Task goal:
Retype the records below exactly as they appear.

Dataset items
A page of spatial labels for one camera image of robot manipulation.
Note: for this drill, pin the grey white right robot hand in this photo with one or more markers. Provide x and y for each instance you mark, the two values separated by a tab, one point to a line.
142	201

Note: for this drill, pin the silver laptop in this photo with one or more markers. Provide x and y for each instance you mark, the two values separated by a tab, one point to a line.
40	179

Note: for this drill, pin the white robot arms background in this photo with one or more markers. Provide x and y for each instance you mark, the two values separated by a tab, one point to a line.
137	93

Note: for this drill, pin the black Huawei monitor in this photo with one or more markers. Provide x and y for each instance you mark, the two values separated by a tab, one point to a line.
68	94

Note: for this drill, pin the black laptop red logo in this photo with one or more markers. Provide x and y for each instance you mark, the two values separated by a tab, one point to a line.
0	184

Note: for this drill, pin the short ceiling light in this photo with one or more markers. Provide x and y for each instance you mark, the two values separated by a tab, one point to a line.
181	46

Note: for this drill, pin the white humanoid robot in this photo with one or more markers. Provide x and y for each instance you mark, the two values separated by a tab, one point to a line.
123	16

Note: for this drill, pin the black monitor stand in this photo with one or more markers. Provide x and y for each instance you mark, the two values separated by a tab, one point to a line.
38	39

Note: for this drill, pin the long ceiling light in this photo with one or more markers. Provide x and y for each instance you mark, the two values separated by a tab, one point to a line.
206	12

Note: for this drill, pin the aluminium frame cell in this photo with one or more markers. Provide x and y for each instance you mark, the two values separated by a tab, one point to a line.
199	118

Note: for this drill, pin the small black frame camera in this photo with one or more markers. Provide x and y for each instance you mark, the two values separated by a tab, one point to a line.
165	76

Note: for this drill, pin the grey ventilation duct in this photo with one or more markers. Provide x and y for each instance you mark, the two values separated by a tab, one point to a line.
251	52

Finished exercise:
A page of spatial labels for one camera image of robot manipulation.
Note: for this drill, pin the grey white right robot hand in this photo with one or more markers. Provide x and y for each instance you mark, the two values separated by a tab, one point to a line.
142	201

Note: for this drill, pin the silver laptop in this photo with one or more markers. Provide x and y for each instance you mark, the two values separated by a tab, one point to a line.
40	179

Note: for this drill, pin the white robot arms background in this photo with one or more markers. Provide x and y for each instance you mark, the two values separated by a tab, one point to a line.
137	93

Note: for this drill, pin the black Huawei monitor in this photo with one or more markers. Provide x and y for each instance you mark, the two values separated by a tab, one point to a line.
68	94

Note: for this drill, pin the black laptop red logo in this photo with one or more markers. Provide x and y for each instance you mark, the two values separated by a tab, one point to a line.
0	184

Note: for this drill, pin the short ceiling light in this photo with one or more markers. Provide x and y for each instance you mark, the two values separated by a tab, one point to a line.
181	46

Note: for this drill, pin the white humanoid robot in this photo with one or more markers. Provide x and y for each instance you mark, the two values separated by a tab, one point to a line.
123	16

Note: for this drill, pin the black monitor stand in this photo with one or more markers. Provide x and y for each instance you mark, the two values separated by a tab, one point to a line.
38	39

Note: for this drill, pin the long ceiling light in this photo with one or more markers. Provide x and y for each instance you mark, the two values separated by a tab, one point to a line.
206	12

Note: for this drill, pin the aluminium frame cell in this photo with one or more markers. Provide x and y for each instance you mark, the two values separated by a tab, one point to a line.
199	118

Note: for this drill, pin the small black frame camera in this photo with one or more markers. Provide x and y for each instance you mark, the two values separated by a tab, one point to a line.
165	76

Note: for this drill, pin the grey ventilation duct in this photo with one or more markers. Provide x and y for each instance you mark, the two values separated by a tab, one point to a line.
251	52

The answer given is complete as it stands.